この部族は一年に一度、人肉食の饗宴から始まる一連のダウナーを経験するが、それ以外の日々はとても慎み深く、礼儀正しく、清潔好きで、おとなしい。

 

また、言語をめぐる観察も面白かった。

エン・ギという言葉は、人間、人々、我々、私、食事、ここ、見る、内部、一つ、目覚め、その他多様な意味を持つ。(P139-140)

多様すぎでしょ、という喜び。

「いる」や「である」に相当する言葉は、彼らの言語には存在しない。あるのは「ようだ」に類する言葉だけなのだ。冠詞や助詞に当たる言葉も存在しないから、「木がある」とか「木である」とか言おうとすれば、「木、ようだ」と言うしかない。だが、実際には「ようだ」は、類似よりも不信感を表す。つまり、肯定というより否定であり、比較であるより反駁なのだ。すでに知られた内容に言及するというより、知覚を欺き、確実性を減じるような表現に用いられる。つまり、同じ一つの言葉が、見かけであり、外観であり、嘘にも、日食・月食にも、敵にもなる。(P140)

ちょうど、先日彼女が買ってきた『ピダハン―― 「言語本能」を超える文化と世界観』を少し読んでいたところだったというのもあって、このあたりの言語の構造の話はエキサイティングだった。

 

それにしても、徐々に彼らの持つ世界観の途方もない脆弱性が語られる時、読んでいる者はけっこうなところ、「うわー…」という気分にさせられる。彼らから間断なくデフ・ギーと呼ばれる語り手は、まさしく彼らがそう望んだ通りに観察者に徹し、そして語り手になった。

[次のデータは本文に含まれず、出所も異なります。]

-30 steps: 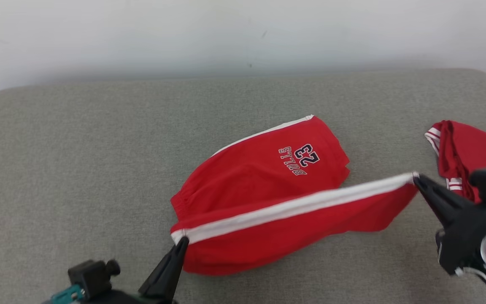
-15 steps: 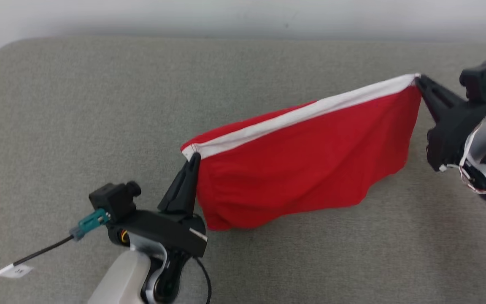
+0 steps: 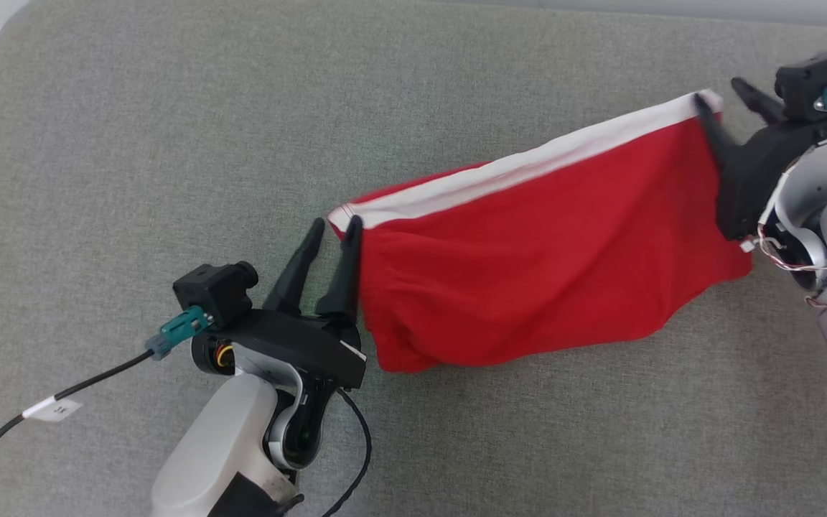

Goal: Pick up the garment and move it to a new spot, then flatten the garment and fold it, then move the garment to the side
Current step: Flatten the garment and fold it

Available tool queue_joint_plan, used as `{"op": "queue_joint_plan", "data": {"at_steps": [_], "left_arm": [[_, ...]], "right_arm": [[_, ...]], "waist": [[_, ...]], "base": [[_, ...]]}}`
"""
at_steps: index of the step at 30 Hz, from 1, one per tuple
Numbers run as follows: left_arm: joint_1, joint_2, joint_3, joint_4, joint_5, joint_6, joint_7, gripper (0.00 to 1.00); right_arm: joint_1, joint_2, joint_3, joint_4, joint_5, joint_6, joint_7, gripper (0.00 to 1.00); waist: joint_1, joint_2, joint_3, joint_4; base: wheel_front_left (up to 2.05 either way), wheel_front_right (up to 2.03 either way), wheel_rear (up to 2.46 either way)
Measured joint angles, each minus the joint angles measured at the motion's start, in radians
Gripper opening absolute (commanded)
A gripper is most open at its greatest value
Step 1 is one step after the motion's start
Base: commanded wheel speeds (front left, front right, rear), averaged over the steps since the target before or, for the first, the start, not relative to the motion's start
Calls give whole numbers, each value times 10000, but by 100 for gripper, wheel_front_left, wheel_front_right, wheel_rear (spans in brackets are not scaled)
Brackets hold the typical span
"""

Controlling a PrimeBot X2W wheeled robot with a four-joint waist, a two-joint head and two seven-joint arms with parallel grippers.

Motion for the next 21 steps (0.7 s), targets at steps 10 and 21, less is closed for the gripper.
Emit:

いや、でも、それは本当に悲しいことなのか、私にはよくわからない。

訳者解説を読むとこの話は実際にインディオたちに誘拐され12年のあいだそこで暮らし帰還したものがいた、という史実にインスピレーションを得て書かれたものの、その他のところは作者の想像力の飛翔以外なにものでもないらしいのだけれども、観察部分を読んでいるときに起こる感覚は、ものすごい面白いルポタージュを読んでいるというものだった。ただ、そうは言え、やはり、運動や身体の描写が強度のあるリアリティをもたらしていることは間違いないので、やはり、小説として、この作品は私を圧倒したのだろう。風景描写も充実していて、特に月の光に照らされた集落の美しさは格別のものだった。大満足です。『ピダハン』もぜひとも読んでみよう。と思いながら、なぜだろうか、今は波瀾万丈な人の自伝、それもラテンアメリカの歴史に存分に翻弄された、という観点からなのか、よくわからないけれどもレイナルド・アレナスの『夜になるまえに』を買ってきて読み始めた。雨の匂いがする。そう思ってから一分ぐらいで、雨音が耳に届いてきた。